You first must download the model you want to use using CactusModelsDirectory, then you can create an instance of CactusLanguageModel with a local model URL to start generating.

import Cactus

// (OPTIONAL) For NPU acceleration, email founders@cactuscompute.com to obtain a pro key.
try await Cactus.enablePro(key: "your_pro_key_here")

let modelURL = try await CactusModelsDirectory.shared
  .modelURL(for: "qwen3-0.6")
let model = try CactusLanguageModel(from: modelURL)

let completion = try model.chatCompletion(
  messages: [
    .system("You are a philosopher, philosophize about anything."),
    .user("What is the meaning of life?")
  ]
)

Note

The methods of CactusLanguageModel are synchronous and blocking, and the CactusLanguageModel class is also not Sendable. This gives you the flexibility to use the model in non-isolated and synchronous contexts, but you should almost certainly avoid using it directly on the main thread. If you need concurrent access to the model, you may want to consider wrapping it in an actor.

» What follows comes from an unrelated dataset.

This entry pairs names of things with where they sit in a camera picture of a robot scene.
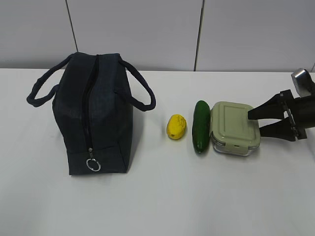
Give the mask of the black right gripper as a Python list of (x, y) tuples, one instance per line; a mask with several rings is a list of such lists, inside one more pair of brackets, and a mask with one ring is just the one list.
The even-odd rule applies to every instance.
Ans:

final actor LanguageModelActor {
  let model: CactusLanguageModel

  init(model: sending CactusLanguageModel) {
    self.model = model
  }

  func withIsolation<T, E: Error>(
    perform operation: (isolated LanguageModelActor) throws(E) -> sending T
  ) throws(E) -> sending T {
    try operation(self)
  }
}

@concurrent
func chatInBackground(
  with modelActor: LanguageModelActor
) async throws {
  try await modelActor.withIsolation { @Sendable modelActor in
    // You can access the model directly because the closure
    // is isolated to modelActor.
    let model = modelActor.model

    // ...
  }
}

Streaming

The CactusLanguageModel.chatCompletion method provides a callback the allows you to stream tokens as they come in.

let completion = try model.chatCompletion(
  messages: [
    .system("You are a philosopher, philosophize about anything."),
    .user("What is the meaning of life?")
  ]
) { token in
  print(token)
}

Function Calling

You can pass a list of function definitions to the model, which the model can then invoke based on the schema of arguments you provide. The function calling format is based on the JSON Schema format.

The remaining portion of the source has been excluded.